Yup. For some reason this is a lesson people need to learn every few years
because they keep on forgetting it. Cabal for haskell was particularly
agregious as its proponents claimed they were doing something new by
cataloging every condition and system up front, when in actualatiy that is
how _everything_ worked before autoconf and people moved to it in droves
because trying to know the context just doesn't work. So, I see a lot of
people trying to replace it with 'context' tools that end up extremely
limited, as in, "it works on the last 2 versions of windows and at least one
linux distribution so that's everything, right?". Nope, it needs to work on
systems you never even heard of.

> After recognizing myself doing it, I coined the phrase "software macho"
> to refer to cases where a tool creator's response to complaints is, "it
> works for ME, what's YOUR problem?" Â Or worse, "if you don't like it,
> don't use it!" Â About as far from user-friendly or user-adoring as you
> can get.

That is more understandable for desktop software, but for something like
judy that is a library, meant to be integrated into tools and processes,
thinsg are different. As a developer, I have to make a decision about
whether to rely on it. Will it be a bottleneck in the future. Or as an
admin, can I build an infrastructure with it where I can be convinced it
will either work or be easily made to work in the future?

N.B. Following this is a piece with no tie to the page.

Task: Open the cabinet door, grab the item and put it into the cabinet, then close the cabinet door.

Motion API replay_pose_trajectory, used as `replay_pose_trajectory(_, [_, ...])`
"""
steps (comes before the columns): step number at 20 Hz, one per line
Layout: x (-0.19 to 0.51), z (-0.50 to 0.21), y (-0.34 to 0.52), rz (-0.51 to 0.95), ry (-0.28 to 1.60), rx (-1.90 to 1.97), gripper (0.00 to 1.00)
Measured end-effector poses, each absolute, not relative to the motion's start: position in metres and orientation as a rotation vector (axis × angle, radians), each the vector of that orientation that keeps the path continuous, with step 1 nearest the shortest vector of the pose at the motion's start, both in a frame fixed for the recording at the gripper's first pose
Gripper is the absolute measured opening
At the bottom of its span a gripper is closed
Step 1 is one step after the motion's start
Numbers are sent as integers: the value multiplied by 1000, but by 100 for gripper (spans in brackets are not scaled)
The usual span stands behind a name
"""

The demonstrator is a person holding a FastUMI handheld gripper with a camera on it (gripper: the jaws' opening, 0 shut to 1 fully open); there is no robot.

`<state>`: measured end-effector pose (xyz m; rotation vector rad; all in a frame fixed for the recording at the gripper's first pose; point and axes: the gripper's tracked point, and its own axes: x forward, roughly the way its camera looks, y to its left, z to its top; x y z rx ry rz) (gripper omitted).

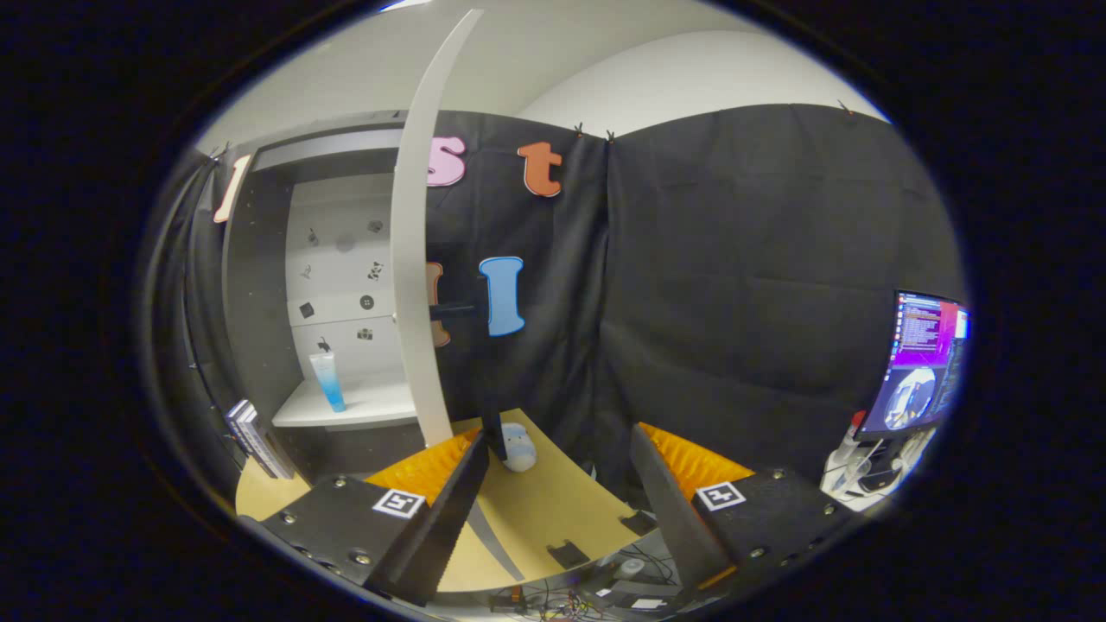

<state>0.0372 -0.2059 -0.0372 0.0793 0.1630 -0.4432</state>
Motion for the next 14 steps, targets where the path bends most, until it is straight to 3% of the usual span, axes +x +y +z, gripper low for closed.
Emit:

So, "works for me" is barely the first step even if said by me, let alone
someone else. Do I have the source, will it work for the weirdest server I
can count on, do I have any reason to think it will fail on future systems.
If not, then I just can't use it. For the record, I'm comfortable relying on
judy when circumstances allow. :)


> Just rambling here, but another revealed truth for me over the years was
> how hardly anyone ever took the time to get their code "right" to start
> with -- actually that's impossible -- but they considered so much of it
> as prototypical throw-away trials, yet never had time to go back and
> refactor and improve them to high quality before losing control of them.

I think it is something of a skill people eventually learn. The right way to
implement things isn't generally much harder than the hacky way[1], it just
takes experience to start doing it by default. Of course, you gotta _care_
about doing things right to begin with or you will never learn. I think it
is like when practicing the piano, you have to stop yourself when you mess
up and start over or not practice at all or you end up learning the
incorrect thing and it is worse for you than no practice.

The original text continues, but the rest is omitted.